When you transcribe the lines below, keep every word the same and leave the pictures behind.

Information shown -

════

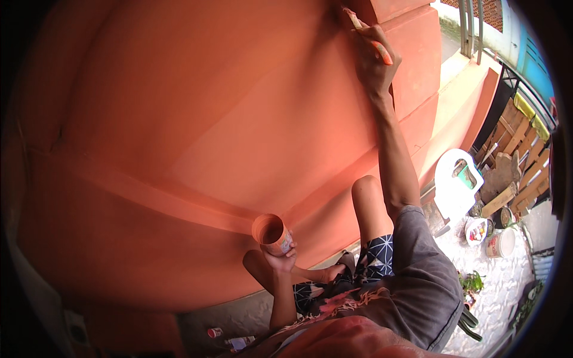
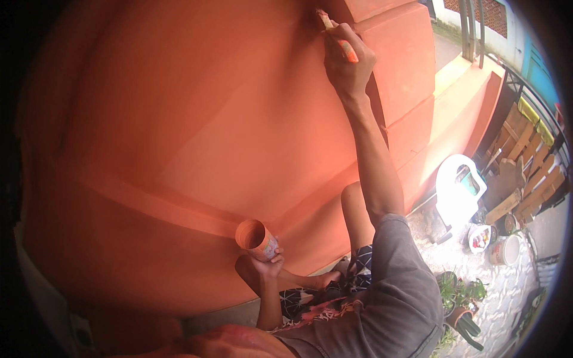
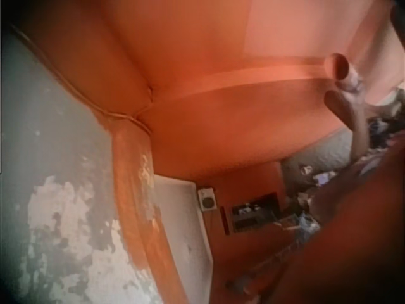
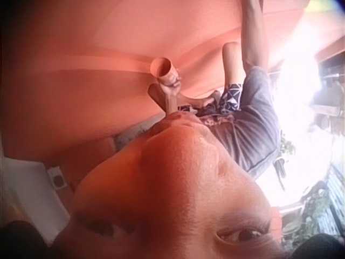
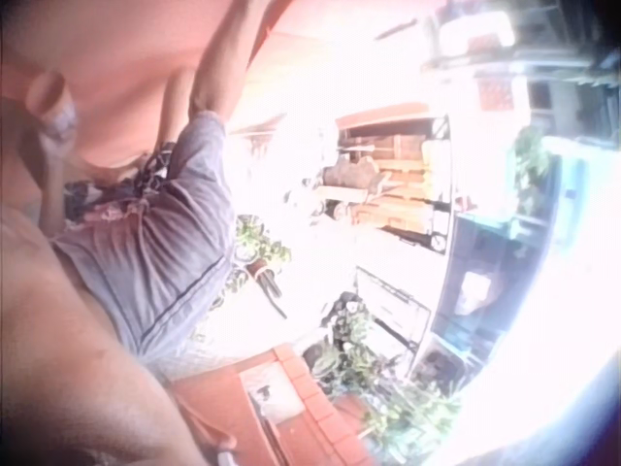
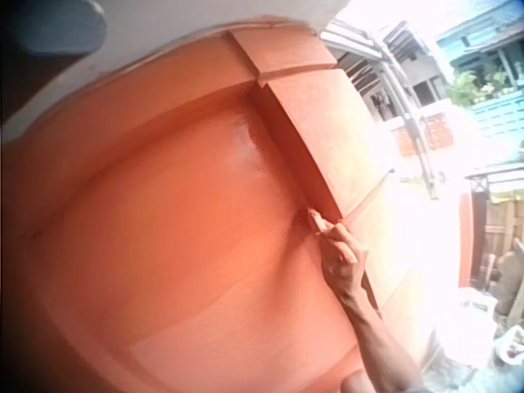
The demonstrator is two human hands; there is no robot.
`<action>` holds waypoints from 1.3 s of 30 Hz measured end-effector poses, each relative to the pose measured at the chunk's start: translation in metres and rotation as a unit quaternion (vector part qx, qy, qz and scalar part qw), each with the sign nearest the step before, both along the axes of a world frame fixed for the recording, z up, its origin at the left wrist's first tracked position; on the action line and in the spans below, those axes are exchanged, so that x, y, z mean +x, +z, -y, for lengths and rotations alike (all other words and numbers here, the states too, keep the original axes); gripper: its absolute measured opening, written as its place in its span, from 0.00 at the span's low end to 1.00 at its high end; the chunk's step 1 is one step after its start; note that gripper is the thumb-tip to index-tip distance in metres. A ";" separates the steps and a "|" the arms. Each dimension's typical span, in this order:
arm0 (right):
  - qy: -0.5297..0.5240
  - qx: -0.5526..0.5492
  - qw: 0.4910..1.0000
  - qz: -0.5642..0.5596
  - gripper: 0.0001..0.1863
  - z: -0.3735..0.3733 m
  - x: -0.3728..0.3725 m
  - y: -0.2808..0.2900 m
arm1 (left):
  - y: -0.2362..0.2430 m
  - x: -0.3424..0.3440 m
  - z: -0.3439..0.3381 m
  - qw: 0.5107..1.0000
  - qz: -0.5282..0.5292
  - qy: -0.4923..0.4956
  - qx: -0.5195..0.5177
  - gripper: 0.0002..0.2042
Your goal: The person paints a ceiling with a reddish-orange paint using a brush and a small paint container. They repeatedly dip the brush into the container and apply paint to the ceiling surface in a continuous motion.
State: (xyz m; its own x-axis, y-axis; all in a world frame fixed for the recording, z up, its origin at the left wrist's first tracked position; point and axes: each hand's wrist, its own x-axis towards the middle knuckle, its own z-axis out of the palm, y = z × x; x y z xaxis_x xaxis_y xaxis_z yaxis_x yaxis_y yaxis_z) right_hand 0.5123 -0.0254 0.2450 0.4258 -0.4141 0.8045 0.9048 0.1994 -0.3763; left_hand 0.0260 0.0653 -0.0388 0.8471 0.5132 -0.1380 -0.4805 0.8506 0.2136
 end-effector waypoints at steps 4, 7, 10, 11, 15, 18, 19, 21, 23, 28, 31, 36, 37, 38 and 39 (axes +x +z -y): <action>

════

Task output -
The demonstrator is two human hands; there is no robot.
`<action>` holds waypoints from 1.3 s of 30 Hz measured end-effector poses, each relative to the pose measured at the chunk's start: translation in metres and rotation as a unit quaternion (vector part qx, qy, qz and scalar part qw), each with the sign nearest the step before, both along the axes of a world frame fixed for the recording, z up, its origin at the left wrist's first tracked position; on the action line and in the spans below, those axes are exchanged, so that x, y, z mean +x, +z, -y, for lengths and rotations alike (all other words and numbers here, the states too, keep the original axes); gripper: its absolute measured opening, written as its place in its span, from 0.00 at the span's low end to 1.00 at its high end; the chunk's step 1 is one step after its start; note that gripper is the thumb-tip to index-tip distance in metres. A ";" separates the steps and a "|" the arms. Each dimension's typical span, in this order:
arm0 (right):
  - qy: -0.5297..0.5240
  - qx: -0.5526..0.5492
  - qw: 0.4910..1.0000
  - qz: -0.5642..0.5596
  - gripper: 0.0001..0.1863
  - z: -0.3735..0.3733 m
  - x: -0.3728..0.3725 m
  - y: -0.2808..0.2900 m
arm1 (left):
  - y: -0.2362..0.2430 m
  - x: -0.3424..0.3440 m
  - z: -0.3439..0.3381 m
  - qw: 0.5107..1.0000
  - qz: -0.5282..0.5292
  - qy: -0.4923..0.4956
  - qx: -0.5195..0.5177
  - gripper: 0.0002..0.2042
Your goal: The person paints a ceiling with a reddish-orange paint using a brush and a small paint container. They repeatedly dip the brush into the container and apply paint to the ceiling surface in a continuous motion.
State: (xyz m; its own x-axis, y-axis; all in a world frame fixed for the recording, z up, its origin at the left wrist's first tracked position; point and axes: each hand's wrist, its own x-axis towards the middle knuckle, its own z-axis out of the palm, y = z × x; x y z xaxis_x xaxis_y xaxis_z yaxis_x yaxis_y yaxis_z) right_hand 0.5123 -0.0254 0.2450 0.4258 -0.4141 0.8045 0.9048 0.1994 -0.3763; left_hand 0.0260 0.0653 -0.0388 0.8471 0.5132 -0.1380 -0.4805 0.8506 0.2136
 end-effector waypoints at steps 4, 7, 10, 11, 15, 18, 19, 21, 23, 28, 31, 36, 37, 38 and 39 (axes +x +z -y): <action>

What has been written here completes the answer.